Dalam waktu dua puluh empat jam, ternyata mayoritas kita menghabiskan waktu
hampir kurang lebih selama sembilan jam dalam sehari, dengan perincian sebagai
berikut; 22% dihabiskan di depan laptop/PC (117 menit), 24% dihabiskan di depan
televisi (132 menit), sementara 54%-nya lebih banyak dihabiskan di depan ponsel
pintar dan tablet (291 menit). Durasi waktu di hadapan ponsel pintar yang
terhitung dua kali lipat daripada di hadapan televisi, jelas memberikan
petunjuk bahwa kesadaran akan bahaya hoaks seharusnya sudah menjadi agenda
utama yang harus ditanamkan ke masyarakat lantaran dunia maya adalah ladang
tersubur hoaks. Dalam sekian menit, sebuah berita mampu tersebar ke jutaan mata
dan langsung dikonsumsi publik.
Bisa kita lihat belakangan ini (terutama sejak ramainya
kontestasi Pilpres), beragam kasus hoaks menyembul dan memakan korban yang tak
sedikit; baik dari para pembacanya (lantaran hoaks ini seringnya dimulai dari
media sosial) dan terutama si pembuatnya sendiri. Mengapa si pembuat bisa juga
menjadi korban? Ya, bisa jadi lantaran ketidaktahuan si individu tersebut bahwa
apa yang disebarkannya adalah berita palsu—yang jelas-jelas mencerminkan
rendahnya budaya literasi dalam sejarah hidupnya.

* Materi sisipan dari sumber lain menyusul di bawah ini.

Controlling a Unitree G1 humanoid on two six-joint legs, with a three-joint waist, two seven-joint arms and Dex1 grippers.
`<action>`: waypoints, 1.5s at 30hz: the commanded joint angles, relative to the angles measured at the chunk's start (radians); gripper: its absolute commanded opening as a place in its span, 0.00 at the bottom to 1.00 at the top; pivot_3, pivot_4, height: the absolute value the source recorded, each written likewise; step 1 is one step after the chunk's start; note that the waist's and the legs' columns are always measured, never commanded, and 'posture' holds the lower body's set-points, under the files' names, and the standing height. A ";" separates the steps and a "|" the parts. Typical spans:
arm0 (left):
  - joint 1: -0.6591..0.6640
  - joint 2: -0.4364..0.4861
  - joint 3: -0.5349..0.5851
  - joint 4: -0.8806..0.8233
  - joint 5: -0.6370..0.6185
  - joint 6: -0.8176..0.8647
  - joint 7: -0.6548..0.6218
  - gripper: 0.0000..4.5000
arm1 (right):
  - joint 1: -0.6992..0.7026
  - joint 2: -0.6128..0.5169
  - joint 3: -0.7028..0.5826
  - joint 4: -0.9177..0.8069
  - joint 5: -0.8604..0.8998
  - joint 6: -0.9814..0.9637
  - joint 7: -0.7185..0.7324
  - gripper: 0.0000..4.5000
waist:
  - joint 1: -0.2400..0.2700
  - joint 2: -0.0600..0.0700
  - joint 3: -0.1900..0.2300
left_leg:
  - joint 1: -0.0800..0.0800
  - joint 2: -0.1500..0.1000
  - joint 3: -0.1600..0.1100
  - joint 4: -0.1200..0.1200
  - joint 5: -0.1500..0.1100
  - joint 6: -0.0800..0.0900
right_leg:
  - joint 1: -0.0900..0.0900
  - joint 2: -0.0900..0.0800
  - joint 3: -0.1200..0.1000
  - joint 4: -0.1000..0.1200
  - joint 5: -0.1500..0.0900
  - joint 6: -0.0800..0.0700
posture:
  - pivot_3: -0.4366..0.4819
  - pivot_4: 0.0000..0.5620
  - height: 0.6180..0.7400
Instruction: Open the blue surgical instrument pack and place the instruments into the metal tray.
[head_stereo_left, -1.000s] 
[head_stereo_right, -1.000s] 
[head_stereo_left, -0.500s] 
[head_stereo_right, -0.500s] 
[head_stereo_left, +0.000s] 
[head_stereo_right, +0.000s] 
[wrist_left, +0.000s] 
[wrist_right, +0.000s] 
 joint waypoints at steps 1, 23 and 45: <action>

Permasalahan itu menjadi tak sederhana lagi. Membangun
budaya cinta literasi di tengah apa yang disebut oleh Oberg (1960) sebagai cultural shock akibat peralihan budaya
baca yang belum mumpuni ke budaya konsumtif yang ditunjang oleh perkembangan
teknologi informasi yang begitu pesat tidaklah gampang. Ketika budaya belanja
lebih gampang dibanding budaya belajar yang kritis, setiap kita sejatinya
dituntut untuk lebih kreatif ‘memasarkan’ budaya literasi. Memilah mana yang
perlu dan boleh dikonsumsi, serta mana yang tidak perlu dan jangan sampai
terkonsumsi. Yang perlu diingat, perkara ‘konsumsi’ seharusnya tak melulu
berpangkal pada mulut dan lambung semata, namun mencakup semua indera.
Berabad
lalu, seorang Socrates (470 – 399 SM) pernah mewanti-wanti akan dampak dari
kesembronoan mengonsumsi apa pun yang datang dari sekitar. Dan dalam upaya
kritis proses konsumsi ini, Socrates menyebutnya sebagai ‘Saringan Tiga Kali’.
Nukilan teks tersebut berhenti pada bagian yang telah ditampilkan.